The principle of egg donation involves IVF cycle for two parties (donor and recipient). The donor must undergo the first part of IVF, including ovarian stimulation and egg retrieval, whereas the recipient must undergo the embryo transfer.

Doctor needs to synchronize these two women’s menstrual cycles that can be achieved by a combination of birth control pills and Lupron.

When the cycle begins, the donor takes the usual stimulatory medications used for fertility therapy, whereas the recipient takes a combination of estrogen and progesterone to prepare her uterine lining for embryo transfer and subsequent implantation.

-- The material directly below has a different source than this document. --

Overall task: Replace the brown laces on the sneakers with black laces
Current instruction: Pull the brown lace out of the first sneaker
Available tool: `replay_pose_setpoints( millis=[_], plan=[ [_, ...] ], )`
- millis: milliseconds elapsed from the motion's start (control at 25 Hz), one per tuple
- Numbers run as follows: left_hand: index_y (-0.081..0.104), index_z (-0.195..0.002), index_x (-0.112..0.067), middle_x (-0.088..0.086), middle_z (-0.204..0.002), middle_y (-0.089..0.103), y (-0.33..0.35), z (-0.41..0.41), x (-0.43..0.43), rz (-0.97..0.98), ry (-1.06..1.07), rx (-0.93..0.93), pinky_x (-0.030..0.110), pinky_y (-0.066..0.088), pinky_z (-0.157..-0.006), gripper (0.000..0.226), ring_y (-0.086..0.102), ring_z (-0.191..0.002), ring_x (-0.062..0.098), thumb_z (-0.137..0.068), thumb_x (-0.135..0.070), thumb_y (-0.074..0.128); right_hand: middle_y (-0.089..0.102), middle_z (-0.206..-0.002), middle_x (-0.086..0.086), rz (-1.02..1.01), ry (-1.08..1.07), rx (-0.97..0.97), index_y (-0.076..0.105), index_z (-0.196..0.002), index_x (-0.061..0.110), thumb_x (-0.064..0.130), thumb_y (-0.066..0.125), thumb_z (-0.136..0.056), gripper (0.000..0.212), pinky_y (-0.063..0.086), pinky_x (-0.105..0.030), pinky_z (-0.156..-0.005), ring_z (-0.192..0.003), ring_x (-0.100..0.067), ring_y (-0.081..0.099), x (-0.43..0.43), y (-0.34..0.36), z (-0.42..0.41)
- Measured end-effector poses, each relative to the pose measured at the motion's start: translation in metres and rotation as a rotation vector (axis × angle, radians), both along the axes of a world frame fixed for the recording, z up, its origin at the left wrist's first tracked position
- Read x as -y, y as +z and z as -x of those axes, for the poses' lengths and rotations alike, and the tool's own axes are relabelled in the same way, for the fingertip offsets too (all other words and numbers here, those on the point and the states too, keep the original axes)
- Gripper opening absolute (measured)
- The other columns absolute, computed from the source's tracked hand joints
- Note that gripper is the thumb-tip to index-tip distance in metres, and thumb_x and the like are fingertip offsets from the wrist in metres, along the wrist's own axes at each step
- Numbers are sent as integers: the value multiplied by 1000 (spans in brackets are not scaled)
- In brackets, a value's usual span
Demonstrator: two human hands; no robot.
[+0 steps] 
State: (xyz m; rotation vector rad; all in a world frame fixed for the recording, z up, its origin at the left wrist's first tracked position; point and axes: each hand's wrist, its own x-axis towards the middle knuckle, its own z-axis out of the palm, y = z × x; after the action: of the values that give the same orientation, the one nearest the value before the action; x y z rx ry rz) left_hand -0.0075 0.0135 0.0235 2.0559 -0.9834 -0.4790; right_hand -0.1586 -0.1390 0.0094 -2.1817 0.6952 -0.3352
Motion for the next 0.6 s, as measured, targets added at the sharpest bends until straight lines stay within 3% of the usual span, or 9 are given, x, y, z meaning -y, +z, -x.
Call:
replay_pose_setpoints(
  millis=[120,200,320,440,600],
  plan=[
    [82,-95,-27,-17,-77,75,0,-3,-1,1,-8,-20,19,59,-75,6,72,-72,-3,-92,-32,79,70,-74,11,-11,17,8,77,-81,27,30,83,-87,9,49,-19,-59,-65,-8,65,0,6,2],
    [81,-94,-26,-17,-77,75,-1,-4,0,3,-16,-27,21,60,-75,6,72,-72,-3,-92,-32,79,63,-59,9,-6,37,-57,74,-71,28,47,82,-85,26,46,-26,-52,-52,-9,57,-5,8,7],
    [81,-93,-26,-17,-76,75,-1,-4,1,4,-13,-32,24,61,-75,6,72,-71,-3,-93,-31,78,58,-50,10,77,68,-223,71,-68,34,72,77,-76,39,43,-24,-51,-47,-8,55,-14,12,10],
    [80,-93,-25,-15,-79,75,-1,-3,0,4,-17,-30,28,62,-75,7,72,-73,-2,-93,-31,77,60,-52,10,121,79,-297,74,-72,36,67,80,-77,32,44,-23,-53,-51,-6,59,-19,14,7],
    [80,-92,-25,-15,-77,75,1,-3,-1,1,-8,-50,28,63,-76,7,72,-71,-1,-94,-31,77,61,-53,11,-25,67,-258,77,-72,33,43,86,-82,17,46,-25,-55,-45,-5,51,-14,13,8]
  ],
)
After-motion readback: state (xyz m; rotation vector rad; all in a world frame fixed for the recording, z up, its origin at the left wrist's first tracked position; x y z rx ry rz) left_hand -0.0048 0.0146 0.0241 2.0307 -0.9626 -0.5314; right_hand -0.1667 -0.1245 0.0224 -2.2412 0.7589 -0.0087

When the donor’s eggs become mature, the donor will undergo the standard procedure of follicle aspiration by trans-vaginal ultrasound-guided technique under conscious sedation.

The recipient’s partner provides the sperm. The sperm of the recipient’s partner and the egg of the donor fertilize in laboratory as that of standard IVF procedure.

Embryo transfer is usually scheduled for day 5 (blastocyst), unless other factors dictate a transfer on day 3.

After the embryo transfer is performed, the recipient continues to take estrogen and progesterone until the end of the first trimester of pregnancy.

Since in natural conception, the ovary produces estrogen and progesterone in order to support embryo implantation.

At the end of the first trimester (13 weeks of gestation age, or about 10-11 weeks after embryo transfer), the placenta will produce all kinds of hormones that are needed, and estrogen and progesterone supplementation can be withdrawn.

Other aspects of the egg donation cycle are identical to those of standard IVF procedure. The ovarian stimulation of the donor is the same as the stimulation of IVF patients using their own eggs, laboratory procedures are identical, and the type of embryo transfer technique is also the same as used for regular IVF patients.

Egg donation is clear with good successful rate in fertility procedure. The combination of young eggs, optimal preparation of both donor and recipient, and careful synchronization between donor and recipient are the factors that contribute to the success.